* [WHAT YOU NEED TO DO]
Transcribe the records below word for word, beginning with the first line and stopping after the line that contains "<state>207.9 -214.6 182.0"; pictures are not part of the copy.

* [RECORDS FOR PROCESSING]
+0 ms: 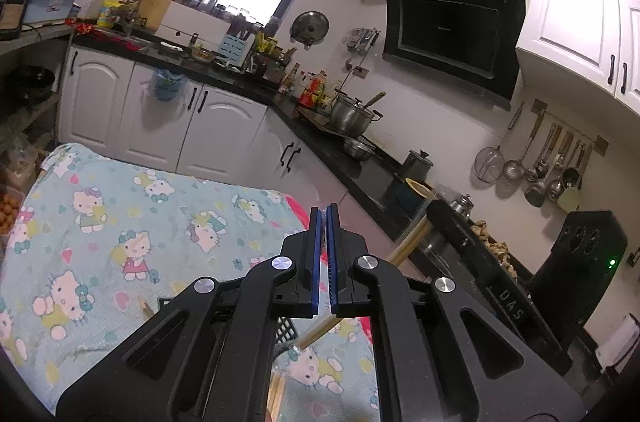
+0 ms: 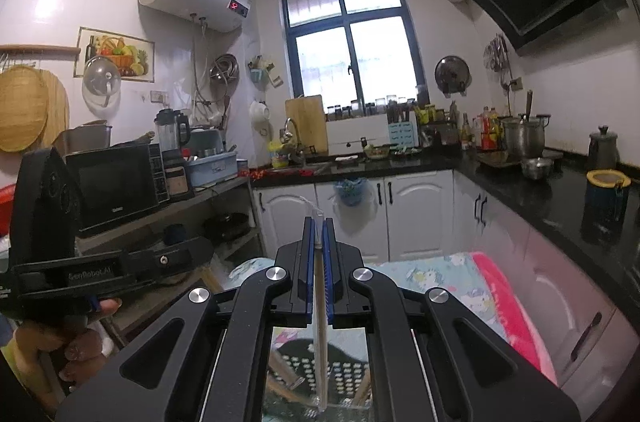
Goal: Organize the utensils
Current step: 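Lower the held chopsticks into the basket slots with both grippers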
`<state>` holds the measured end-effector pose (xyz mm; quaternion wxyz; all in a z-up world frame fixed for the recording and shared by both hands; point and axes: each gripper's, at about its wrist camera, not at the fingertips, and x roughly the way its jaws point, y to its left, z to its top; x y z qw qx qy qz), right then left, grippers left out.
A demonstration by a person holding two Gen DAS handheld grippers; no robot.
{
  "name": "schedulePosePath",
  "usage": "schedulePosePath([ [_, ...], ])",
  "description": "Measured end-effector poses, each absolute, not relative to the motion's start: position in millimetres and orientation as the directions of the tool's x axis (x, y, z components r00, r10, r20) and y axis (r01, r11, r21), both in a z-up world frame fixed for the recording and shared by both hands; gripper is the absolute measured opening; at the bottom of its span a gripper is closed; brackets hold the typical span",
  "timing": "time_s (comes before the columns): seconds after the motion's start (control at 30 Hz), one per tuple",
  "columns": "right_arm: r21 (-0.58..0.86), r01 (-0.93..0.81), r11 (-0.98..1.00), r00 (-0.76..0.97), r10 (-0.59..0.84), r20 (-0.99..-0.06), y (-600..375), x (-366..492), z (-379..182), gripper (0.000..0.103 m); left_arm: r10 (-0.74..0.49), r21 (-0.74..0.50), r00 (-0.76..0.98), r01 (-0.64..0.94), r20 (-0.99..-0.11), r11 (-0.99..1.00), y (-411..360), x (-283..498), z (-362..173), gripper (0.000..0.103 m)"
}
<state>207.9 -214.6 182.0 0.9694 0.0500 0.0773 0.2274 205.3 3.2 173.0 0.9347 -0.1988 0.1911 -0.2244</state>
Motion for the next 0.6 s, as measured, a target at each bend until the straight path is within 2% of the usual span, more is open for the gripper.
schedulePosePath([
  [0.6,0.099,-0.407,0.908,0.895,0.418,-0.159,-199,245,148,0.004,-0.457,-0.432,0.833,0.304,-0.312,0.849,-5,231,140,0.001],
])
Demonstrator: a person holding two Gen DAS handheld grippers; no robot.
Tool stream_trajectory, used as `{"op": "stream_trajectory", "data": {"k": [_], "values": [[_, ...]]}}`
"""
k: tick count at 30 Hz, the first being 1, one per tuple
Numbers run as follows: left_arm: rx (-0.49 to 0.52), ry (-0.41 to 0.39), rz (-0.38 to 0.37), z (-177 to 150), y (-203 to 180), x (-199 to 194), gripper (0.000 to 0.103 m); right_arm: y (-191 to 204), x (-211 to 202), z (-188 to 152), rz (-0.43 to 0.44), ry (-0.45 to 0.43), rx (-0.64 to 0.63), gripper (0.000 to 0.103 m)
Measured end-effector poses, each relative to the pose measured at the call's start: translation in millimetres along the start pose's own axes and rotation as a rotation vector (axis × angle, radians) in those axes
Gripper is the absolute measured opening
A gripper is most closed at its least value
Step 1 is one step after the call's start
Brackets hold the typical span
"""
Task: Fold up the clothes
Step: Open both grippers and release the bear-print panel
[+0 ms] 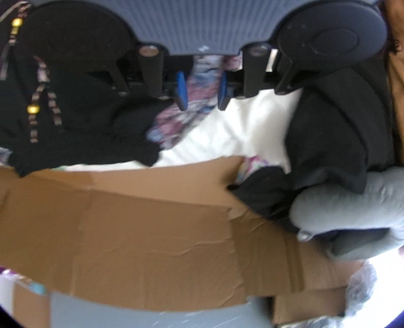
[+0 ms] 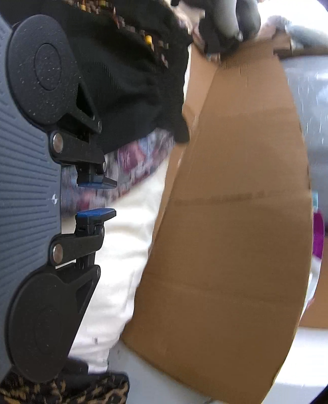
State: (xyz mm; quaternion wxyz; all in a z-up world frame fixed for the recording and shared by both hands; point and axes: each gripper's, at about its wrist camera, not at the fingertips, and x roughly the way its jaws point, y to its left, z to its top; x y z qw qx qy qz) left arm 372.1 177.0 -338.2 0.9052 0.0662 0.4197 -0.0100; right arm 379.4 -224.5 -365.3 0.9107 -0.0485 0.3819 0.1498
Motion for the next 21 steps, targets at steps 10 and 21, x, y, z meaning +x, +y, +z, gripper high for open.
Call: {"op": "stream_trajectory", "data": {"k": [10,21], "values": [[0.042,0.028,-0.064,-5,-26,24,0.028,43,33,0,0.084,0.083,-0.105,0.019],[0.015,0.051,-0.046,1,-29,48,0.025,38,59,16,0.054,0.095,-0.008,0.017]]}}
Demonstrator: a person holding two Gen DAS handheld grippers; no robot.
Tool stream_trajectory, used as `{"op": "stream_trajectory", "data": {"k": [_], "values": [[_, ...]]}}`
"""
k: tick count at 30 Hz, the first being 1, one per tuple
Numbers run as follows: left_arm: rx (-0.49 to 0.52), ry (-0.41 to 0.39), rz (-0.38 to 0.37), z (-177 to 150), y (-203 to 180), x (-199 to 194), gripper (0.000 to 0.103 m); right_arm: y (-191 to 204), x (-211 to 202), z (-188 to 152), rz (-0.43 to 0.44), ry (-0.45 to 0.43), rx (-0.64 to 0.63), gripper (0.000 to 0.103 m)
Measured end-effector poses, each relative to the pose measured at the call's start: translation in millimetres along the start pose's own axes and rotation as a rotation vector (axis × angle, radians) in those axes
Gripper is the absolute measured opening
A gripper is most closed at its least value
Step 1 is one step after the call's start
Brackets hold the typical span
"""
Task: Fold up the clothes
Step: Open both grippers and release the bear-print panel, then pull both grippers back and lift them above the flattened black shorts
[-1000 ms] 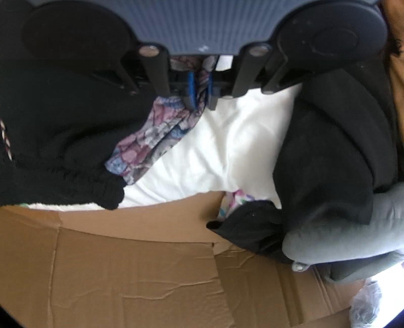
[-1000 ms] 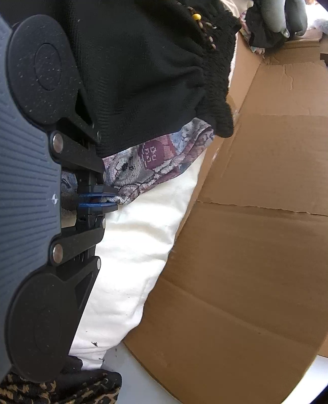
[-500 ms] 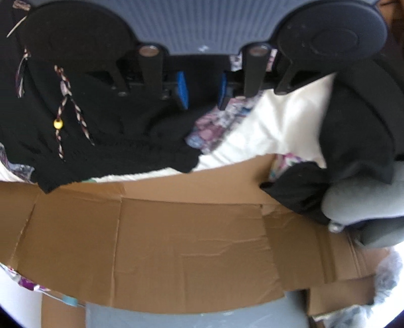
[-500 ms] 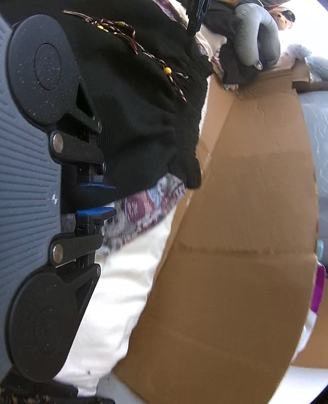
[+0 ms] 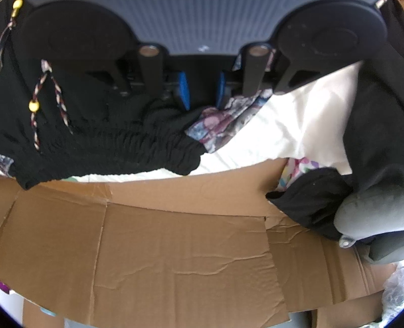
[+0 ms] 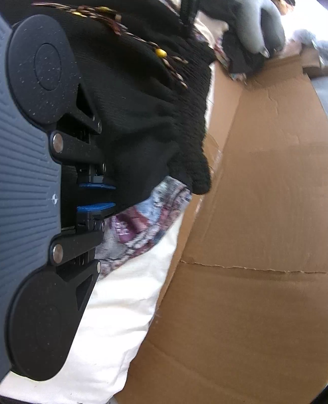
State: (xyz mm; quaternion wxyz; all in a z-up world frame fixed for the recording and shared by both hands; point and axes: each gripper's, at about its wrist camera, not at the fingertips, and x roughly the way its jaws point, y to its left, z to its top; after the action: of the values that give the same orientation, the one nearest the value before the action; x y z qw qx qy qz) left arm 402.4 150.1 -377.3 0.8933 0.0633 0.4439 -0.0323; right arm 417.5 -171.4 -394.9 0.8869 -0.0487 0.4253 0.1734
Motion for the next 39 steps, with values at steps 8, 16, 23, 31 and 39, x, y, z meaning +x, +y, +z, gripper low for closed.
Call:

* [RESULT FOR THIS TASK]
+0 ms: 
+0 ms: 
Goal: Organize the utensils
Current step: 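Lower the held chopsticks into the basket slots with both grippers
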`<state>` holds the measured end-effector pose (xyz mm; quaternion wxyz; all in a z-up world frame fixed for the recording and shared by both hands; point and axes: each gripper's, at about its wrist camera, not at the fingertips, and x roughly the way its jaws point, y to its left, z to its top; x y z qw qx qy qz), right then left, grippers left out.
A demonstration by a person holding two Gen DAS handheld grippers; no robot.
{
  "name": "schedulePosePath",
  "usage": "schedulePosePath([ [_, ...], ])",
  "description": "Measured end-effector poses, each absolute, not relative to the motion's start: position in millimetres and orientation as the directions of the tool's x axis (x, y, z components r00, r10, r20) and y axis (r01, r11, r21), both in a z-up world frame fixed for the recording and shared by both hands; gripper is the absolute measured opening; at the bottom of its span a gripper is closed; brackets hold the typical span",
  "timing": "time_s (comes before the columns): seconds after the motion's start (control at 30 Hz), one per tuple",
  "columns": "right_arm: r21 (-0.58..0.86), r01 (-0.93..0.81), r11 (-0.98..1.00), r00 (-0.76..0.97), r10 (-0.59..0.84), r20 (-0.99..-0.06), y (-600..375), x (-366..492), z (-379..182), gripper (0.000..0.103 m); left_arm: r10 (-0.74..0.49), r21 (-0.74..0.50), r00 (-0.76..0.98), r01 (-0.64..0.94), r20 (-0.99..-0.11), r11 (-0.99..1.00), y (-411..360), x (-283..498), z (-362..173), gripper (0.000..0.103 m)"
}
<state>207.9 -214.6 182.0 0.9694 0.0500 0.0773 0.2274 205.3 3.2 173.0 0.9347 -0.1988 0.1911 -0.2244</state>

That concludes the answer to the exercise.